Il segretario generale della Uil Scuola, Massimo Di Menna, vuole assolutamente difendere la scuola italiana statale: “Siamo preoccupati perché è in atto uno scontro tra il governo e la scuola e tra il governo e il Paese, e non serve. Noi vogliamo difendere la scuola italiana”. “Nelle prossime ore manderemo una lettera al ministro dell’ Istruzione, Stefania Giannini, e al premier Matteo Renzi per comunicare che il 5 maggio la scuola si fermerà. Abbiamo incontrato le forze parlamentari per spiegare le nostre ragioni e non siamo stati ascoltati dal governo. Serve un piano di assunzioni e serve che sia fatto per decreto. No inoltre all’art.12 al ddl, che per dare retta alla Corte europea stabilisce che dopo 3 anni di lavoro precario un docente sia licenziato. No infine al preside con super poteri”, ha aggiunto Di Menna.

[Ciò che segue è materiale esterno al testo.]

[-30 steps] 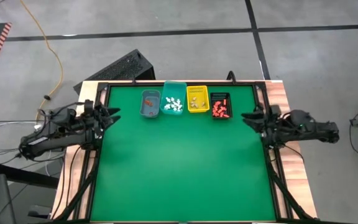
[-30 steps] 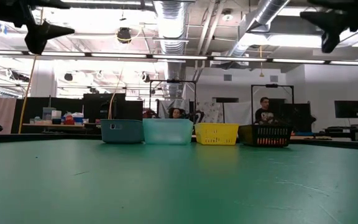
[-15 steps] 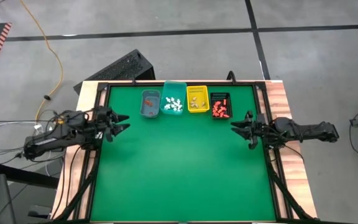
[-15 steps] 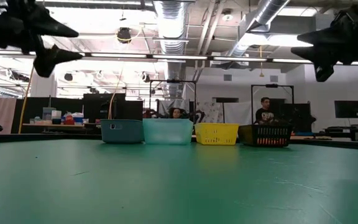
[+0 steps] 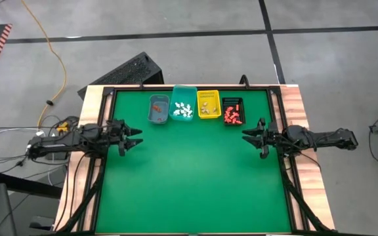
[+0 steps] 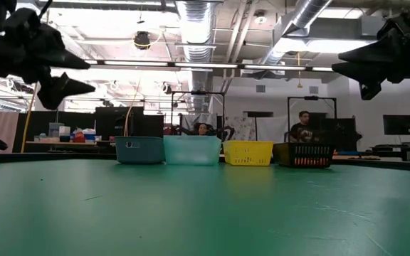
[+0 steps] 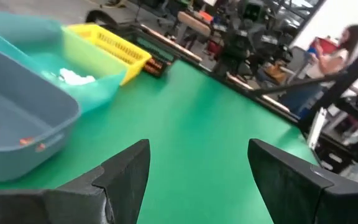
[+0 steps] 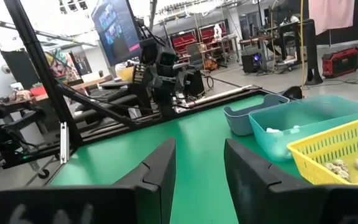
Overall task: Sort Halloween decoration
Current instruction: Return to Home Position
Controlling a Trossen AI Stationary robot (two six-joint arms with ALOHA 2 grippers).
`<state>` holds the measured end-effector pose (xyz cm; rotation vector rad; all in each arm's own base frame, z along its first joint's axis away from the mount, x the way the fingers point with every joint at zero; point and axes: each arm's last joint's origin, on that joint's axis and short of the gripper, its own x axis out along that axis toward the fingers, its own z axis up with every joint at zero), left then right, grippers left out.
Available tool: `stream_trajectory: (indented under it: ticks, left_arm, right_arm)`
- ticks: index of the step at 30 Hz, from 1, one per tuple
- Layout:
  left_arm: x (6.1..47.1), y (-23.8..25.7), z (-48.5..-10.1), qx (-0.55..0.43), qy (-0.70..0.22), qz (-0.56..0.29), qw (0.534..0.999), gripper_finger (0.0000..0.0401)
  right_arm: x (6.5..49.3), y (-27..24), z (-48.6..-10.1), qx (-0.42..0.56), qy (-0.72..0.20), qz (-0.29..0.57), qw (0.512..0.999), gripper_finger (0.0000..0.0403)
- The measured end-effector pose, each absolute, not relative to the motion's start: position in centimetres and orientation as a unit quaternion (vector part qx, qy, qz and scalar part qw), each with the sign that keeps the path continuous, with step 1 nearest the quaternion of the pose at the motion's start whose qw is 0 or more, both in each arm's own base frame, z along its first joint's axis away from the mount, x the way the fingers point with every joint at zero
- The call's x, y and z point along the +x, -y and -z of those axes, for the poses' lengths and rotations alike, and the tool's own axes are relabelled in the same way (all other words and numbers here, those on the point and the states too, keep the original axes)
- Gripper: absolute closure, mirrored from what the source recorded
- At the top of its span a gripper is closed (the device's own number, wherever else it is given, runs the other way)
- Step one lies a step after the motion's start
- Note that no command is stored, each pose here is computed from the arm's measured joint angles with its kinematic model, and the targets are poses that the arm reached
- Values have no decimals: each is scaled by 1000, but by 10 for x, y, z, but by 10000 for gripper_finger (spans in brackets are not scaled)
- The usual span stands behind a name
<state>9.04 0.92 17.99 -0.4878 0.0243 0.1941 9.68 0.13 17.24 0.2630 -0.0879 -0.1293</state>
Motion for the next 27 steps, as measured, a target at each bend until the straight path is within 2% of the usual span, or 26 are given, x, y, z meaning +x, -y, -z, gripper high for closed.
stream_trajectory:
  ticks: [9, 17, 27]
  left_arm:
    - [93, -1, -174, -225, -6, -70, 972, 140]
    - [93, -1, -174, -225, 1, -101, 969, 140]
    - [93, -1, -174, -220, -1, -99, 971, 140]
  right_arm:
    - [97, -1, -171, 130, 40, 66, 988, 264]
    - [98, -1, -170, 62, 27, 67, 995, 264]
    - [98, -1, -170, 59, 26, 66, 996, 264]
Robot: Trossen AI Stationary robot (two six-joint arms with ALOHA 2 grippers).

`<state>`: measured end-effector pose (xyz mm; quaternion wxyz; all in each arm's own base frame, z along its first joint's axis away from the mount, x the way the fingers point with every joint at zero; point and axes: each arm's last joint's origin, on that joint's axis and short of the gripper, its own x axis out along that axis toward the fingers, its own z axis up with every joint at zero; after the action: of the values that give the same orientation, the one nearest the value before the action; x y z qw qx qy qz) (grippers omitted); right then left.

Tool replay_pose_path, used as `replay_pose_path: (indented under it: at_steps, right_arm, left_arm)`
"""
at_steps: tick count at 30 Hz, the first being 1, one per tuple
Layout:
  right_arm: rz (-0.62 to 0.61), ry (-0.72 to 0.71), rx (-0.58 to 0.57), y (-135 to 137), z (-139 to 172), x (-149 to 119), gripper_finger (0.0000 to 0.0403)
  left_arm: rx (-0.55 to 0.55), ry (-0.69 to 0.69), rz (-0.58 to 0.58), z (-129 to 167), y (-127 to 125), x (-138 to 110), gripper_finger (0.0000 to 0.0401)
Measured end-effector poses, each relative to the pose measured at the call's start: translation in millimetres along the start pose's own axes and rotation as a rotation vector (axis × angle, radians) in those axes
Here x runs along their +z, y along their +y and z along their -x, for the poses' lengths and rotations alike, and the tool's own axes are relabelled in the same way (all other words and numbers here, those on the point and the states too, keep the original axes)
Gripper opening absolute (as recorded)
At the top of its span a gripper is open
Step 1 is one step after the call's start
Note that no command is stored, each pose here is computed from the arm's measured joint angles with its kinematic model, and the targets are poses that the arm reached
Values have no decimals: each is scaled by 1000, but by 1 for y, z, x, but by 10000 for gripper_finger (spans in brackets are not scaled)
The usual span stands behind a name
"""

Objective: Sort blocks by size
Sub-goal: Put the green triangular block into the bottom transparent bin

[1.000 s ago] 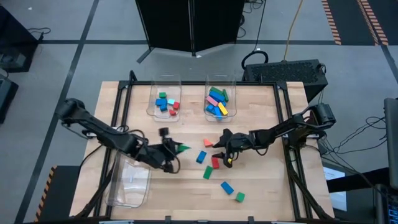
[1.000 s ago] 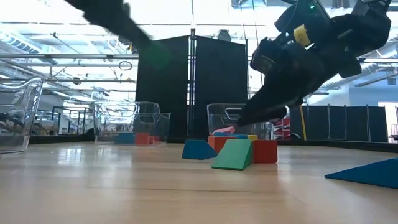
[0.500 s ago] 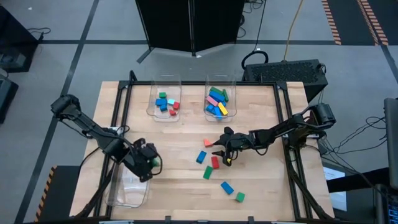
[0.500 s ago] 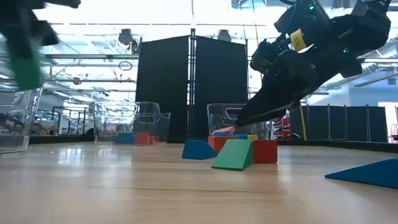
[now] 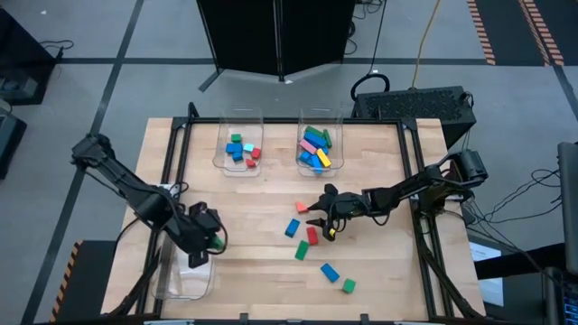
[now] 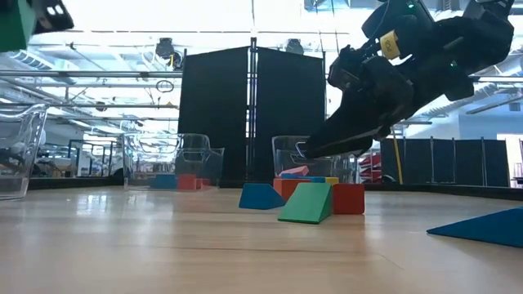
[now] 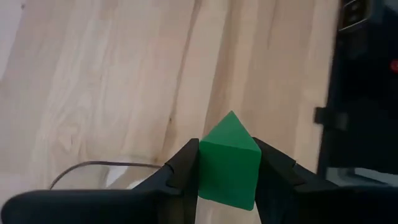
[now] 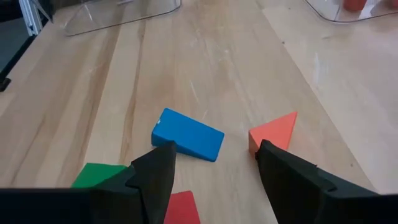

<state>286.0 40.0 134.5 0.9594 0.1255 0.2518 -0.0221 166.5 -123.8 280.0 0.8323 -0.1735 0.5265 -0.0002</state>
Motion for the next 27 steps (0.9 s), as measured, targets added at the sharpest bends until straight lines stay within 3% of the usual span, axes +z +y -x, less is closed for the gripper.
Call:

A difendere l’operato del premier Renzi e del suo governo è Francesca Puglisi, responsabile scuola della segreteria nazionale Pd: “I sindacati ritrovano l’unità contro il ddl sulla buona scuola, mentre marciavano divisi durante il governo Berlusconi, nonostante i tagli dell’allora ministro Gelmini. È uno sciopero ingiusto, perché l’esecutivo Renzi stabilizza 100 mila precari, stanzia 200 milioni per il merito, investe 40 milioni per la formazione, destina 500 euro agli insegnanti per i consumi culturali”.

“Il ddl ha dei lati positivi, quali l’assunzione di tanti insegnanti in più, ma ci sono altri punti che vanno corretti, quali il reclutamento degli insegnanti”, sottolinea invece Stefano Fassina, deputato Pd, anche lui presente alla manifestazione di contestazione al ddl scuola. “La buona scuola non è certo quella del ddl di Renzi dietro la bandiera mediatica dei 100 mila precari assunti. La buona scuola è quella pubblica, fatta di tutte le persone che hanno protestato in piazza”, aggiunge Massimo Cervellini, vicepresidente della Commissione Lavori pubblici.